Atlanta Braves center fielder B.J. Upton (2) reacts to flying out in the eighth inning against the Kansas City Royals at Turner Field. The Royals won 1-0. Mandatory Credit: Daniel Shirey-USA TODAY Sports
ATLANTA, Ga. -- There was no sorrow in Atlanta Braves general manager Frank Wren's voice Wednesday afternoon, only confidence.
There was no remorse that the Braves' 10-game winning streak came to a halt, only belief they will start another one.
The Braves, 12-2, are off to their greatest start since the beginnings of their 14-year dynasty in 1991, and not even a 1-0 loss Wednesday to the Kansas City Royals is about to dampen the fervor in Atlanta.
"There's a lot of excitement going around town,'' Wren told USA TODAY Sports, driving home from Turner Field. "We saw it with the addition of Justin Upton back in January, the buzz in the community and spring training. And now with the start we've gotten off to, that's only increased.
"We've gotten Atlanta's attention.''
Yep, right along with the rest of the baseball world.
Producing the greatest record in baseball has a way of making people notice.
The scary part, at least for the rest of the National League, the Braves haven't come close to hitting their stride.

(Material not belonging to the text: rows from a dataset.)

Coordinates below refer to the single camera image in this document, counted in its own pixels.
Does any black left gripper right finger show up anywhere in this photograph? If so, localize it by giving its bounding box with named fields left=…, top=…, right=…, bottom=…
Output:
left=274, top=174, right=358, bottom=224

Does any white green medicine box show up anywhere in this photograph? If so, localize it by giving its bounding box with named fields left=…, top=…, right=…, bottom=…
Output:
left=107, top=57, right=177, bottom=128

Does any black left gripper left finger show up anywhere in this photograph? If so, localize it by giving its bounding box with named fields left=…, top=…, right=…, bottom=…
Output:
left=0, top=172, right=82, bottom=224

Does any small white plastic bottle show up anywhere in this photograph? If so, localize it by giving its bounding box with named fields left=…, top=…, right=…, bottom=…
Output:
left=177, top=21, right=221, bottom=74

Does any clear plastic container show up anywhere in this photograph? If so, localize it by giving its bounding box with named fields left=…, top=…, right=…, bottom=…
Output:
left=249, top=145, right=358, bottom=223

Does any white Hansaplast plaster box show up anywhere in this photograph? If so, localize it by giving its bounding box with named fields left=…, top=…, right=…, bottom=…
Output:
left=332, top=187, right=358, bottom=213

Oh sure, we got a hunch that Justin Upton isn't going to keep hitting homers at this pace -- a franchise-record eight in the first 14 games -- and wind up with 92 this season. The Braves' pitching staff isn't going to continue yielding a 0.73 ERA with rookie catcher Evan Gattis behind the plate. And Paul Maholm, 3-0, surely will give up an earned run sometime this season.
Then again, B.J. Upton, their $75 million man, isn't going to hit .140 all year, either. Right fielder Jason Heyward isn't going to hover around .128 much longer. Second baseman Dan Uggla won't be hitting .163 all year. And power-hitting first baseman Freddie Freeman and All-Star catcher Brian McCann won't be on the DL all year. Freeman is expected back Monday.